--- SUPPLIED ENTRIES Enclosed Below ---

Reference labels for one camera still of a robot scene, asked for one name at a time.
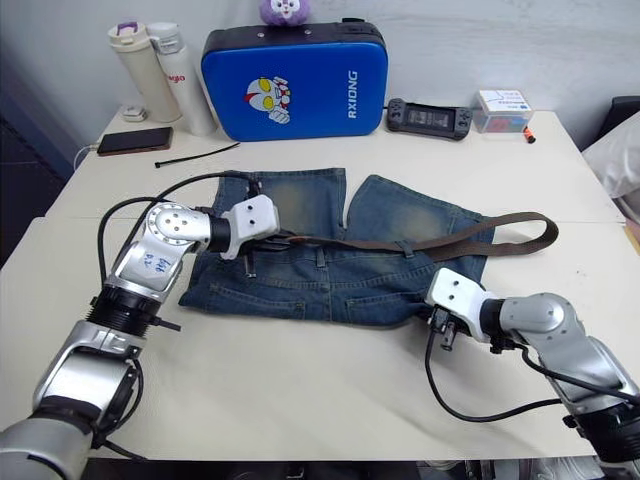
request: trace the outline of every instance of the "white thermos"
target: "white thermos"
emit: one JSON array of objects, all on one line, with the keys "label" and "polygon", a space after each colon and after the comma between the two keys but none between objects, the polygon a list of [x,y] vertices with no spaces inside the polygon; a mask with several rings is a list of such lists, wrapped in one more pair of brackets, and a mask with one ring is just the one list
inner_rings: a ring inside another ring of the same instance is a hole
[{"label": "white thermos", "polygon": [[180,109],[169,90],[144,24],[121,23],[109,30],[109,40],[142,94],[149,118],[158,122],[173,122],[180,118]]},{"label": "white thermos", "polygon": [[189,130],[198,136],[210,134],[216,129],[216,124],[178,24],[151,23],[147,25],[147,31]]}]

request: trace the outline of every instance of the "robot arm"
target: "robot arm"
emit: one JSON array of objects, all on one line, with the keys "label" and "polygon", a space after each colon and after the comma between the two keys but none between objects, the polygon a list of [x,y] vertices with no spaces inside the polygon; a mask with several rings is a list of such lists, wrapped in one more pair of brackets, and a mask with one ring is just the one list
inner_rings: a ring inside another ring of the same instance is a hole
[{"label": "robot arm", "polygon": [[[569,411],[565,423],[591,442],[601,462],[625,464],[640,478],[640,391],[611,351],[585,334],[567,300],[551,293],[498,299],[443,268],[426,301],[436,307],[432,325],[444,335],[443,348],[451,350],[458,331],[491,343],[492,353],[520,348]],[[540,365],[524,345],[537,351]]]},{"label": "robot arm", "polygon": [[151,209],[142,237],[116,260],[87,319],[76,323],[39,382],[33,414],[0,433],[0,478],[79,479],[89,449],[121,425],[149,325],[179,329],[157,313],[184,255],[209,250],[234,259],[245,242],[279,229],[265,195],[221,218],[172,202]]}]

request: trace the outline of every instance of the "white wall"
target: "white wall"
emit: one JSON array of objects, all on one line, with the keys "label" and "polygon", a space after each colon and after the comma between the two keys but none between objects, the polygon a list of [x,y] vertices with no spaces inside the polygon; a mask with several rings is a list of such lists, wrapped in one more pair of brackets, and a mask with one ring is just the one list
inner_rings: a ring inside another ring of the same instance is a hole
[{"label": "white wall", "polygon": [[[0,0],[0,46],[78,145],[137,98],[107,43],[125,20],[178,22],[197,61],[216,28],[259,24],[258,0]],[[315,0],[313,21],[364,17],[390,58],[387,95],[468,104],[480,87],[521,89],[557,111],[579,147],[611,97],[640,94],[638,0]]]}]

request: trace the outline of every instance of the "blue bag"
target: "blue bag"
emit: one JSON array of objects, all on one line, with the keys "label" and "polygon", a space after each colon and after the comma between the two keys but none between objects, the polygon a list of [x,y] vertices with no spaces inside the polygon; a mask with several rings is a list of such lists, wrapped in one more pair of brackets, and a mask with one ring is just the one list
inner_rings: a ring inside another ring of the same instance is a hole
[{"label": "blue bag", "polygon": [[380,123],[387,52],[370,23],[211,32],[202,76],[237,141],[366,135]]}]

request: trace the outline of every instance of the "denim pants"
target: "denim pants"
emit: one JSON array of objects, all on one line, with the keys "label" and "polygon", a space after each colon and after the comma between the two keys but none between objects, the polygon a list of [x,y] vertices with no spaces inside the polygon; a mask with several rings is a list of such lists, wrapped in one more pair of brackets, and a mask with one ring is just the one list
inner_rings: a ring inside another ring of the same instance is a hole
[{"label": "denim pants", "polygon": [[[299,235],[407,245],[484,220],[478,213],[371,175],[354,196],[343,225],[344,169],[251,175],[260,179],[262,193],[278,207],[281,228]],[[215,213],[244,200],[246,191],[243,180],[221,179]],[[473,239],[491,243],[493,234],[488,230]],[[225,261],[217,253],[200,254],[180,305],[218,314],[392,326],[429,309],[424,297],[440,267],[479,282],[486,257],[434,263],[409,248],[385,253],[298,245],[255,252],[254,260],[256,277],[248,278],[242,258]]]}]

--- End of Enclosed SUPPLIED ENTRIES ---

> [PROBLEM TO WORK ON]
Take every line from the data that includes the word "trace".

> [COMPLETED TASK]
request: trace the outline of every instance of the "white thermos"
request: trace the outline of every instance of the "robot arm"
request: trace the outline of every instance of the "white wall"
request: trace the outline of every instance of the "blue bag"
request: trace the outline of every instance of the "denim pants"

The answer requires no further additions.